In other words, I want the system to work. I would rather adhere to the system and have my guys lose than adopt the approach of supporting whatever standard happens to result in my guys winning.

Sure. The difference is that I’m rebutting the statement that only liberals should make rules. My view is that the rules should be followed, and I urge people to select conservatives under those rules.
Yogsooth is advocating the slightly more extreme position that because liberals are correct, rules or no rules, they should be in charge.

Well again, there’s a couple ways to answer that. I could say that I took your question as an intellectual exercise and simply stated my idealized version of what should be. The way the question was phrased and the direction of this discussion is supportive of that, I think.

Or I can say that in the real world, I know there’s a trade-off between things and that one will never get 100% of what one wants, and each one of us self limits in ways to get the best possible outcome realistically or ideally. It reminds me of some gun debates I’ve had where people say that they have to fight tooth and nail against every encroachment because people like me, gun banners, exist. But realistically, I wouldn’t not spend much time on guns at all, I’m content with some safety measures codified into law and that’s it. Because the battle to get to the point where I want to be, a total gun ban, is far too hard and long for me to fight and I’d rather spend my time on other things.
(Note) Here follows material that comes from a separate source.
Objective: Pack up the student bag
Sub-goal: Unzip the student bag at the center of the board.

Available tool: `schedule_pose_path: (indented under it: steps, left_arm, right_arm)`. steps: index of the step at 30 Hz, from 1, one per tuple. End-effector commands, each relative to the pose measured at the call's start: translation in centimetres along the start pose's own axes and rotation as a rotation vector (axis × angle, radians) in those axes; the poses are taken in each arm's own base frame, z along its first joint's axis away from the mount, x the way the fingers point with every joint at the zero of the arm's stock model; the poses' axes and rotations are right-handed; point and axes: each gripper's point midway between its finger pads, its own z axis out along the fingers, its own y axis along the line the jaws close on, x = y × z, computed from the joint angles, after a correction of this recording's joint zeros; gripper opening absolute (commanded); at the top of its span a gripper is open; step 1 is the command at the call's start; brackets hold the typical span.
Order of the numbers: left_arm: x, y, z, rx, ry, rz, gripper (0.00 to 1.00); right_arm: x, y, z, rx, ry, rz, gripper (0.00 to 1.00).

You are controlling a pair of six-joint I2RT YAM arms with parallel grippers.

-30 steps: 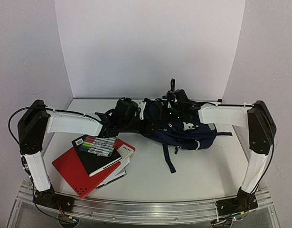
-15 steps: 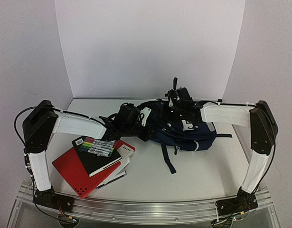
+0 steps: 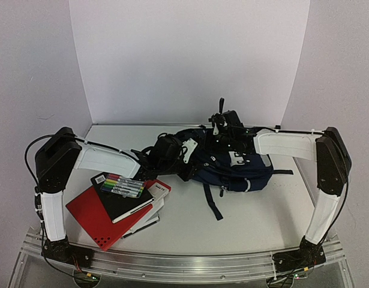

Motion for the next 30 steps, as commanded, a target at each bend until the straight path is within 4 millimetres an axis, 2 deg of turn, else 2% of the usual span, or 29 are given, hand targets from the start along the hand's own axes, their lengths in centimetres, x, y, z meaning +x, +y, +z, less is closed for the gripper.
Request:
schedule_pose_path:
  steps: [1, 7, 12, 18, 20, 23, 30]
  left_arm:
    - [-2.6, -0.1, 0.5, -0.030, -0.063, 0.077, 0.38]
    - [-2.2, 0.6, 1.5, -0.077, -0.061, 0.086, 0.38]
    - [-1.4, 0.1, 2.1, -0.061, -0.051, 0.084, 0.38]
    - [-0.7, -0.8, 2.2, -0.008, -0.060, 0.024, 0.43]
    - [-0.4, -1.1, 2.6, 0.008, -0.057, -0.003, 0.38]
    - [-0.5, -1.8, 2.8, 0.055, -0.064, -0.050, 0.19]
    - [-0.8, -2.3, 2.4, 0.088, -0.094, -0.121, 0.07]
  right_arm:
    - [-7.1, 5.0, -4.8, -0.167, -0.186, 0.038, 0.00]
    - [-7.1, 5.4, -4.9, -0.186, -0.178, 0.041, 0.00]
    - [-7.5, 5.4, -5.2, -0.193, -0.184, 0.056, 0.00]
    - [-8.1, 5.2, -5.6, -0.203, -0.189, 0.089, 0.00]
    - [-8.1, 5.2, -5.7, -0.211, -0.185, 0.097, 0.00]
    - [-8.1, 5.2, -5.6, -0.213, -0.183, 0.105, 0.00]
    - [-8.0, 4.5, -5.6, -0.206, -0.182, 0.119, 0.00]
In this real world then, I will vote and favor liberal ideas and not try to create a world where only liberals are allowed to make laws, because its too hard and unrealistic. But if I don’t have to spend too much time on it, I certainly would undercut any conservative movement taking place. Attack their ideas, their members, show and paint their supporters as crazy, whatever it takes that doesn’t take too long. Those things are easy. But you’d be surprised how much compromise I’m willing to make if I should ever be in government because I’m not a Tea Bagging fool who refuses to listen to the other side

It doesn’t cost me a lot to sit here and rant against Scalia, so I’ll do it. Any small way I can undermine him in the eyes of people is a good thing, and if its also true, so much the better

But if you demonstrate a willingness to fabricate your complaints – or, more generously, if you demonstrate a lack of concern about the factual accuracy of your complaints – might that not ultimately hurt your overall mission by causing readers to distrust you?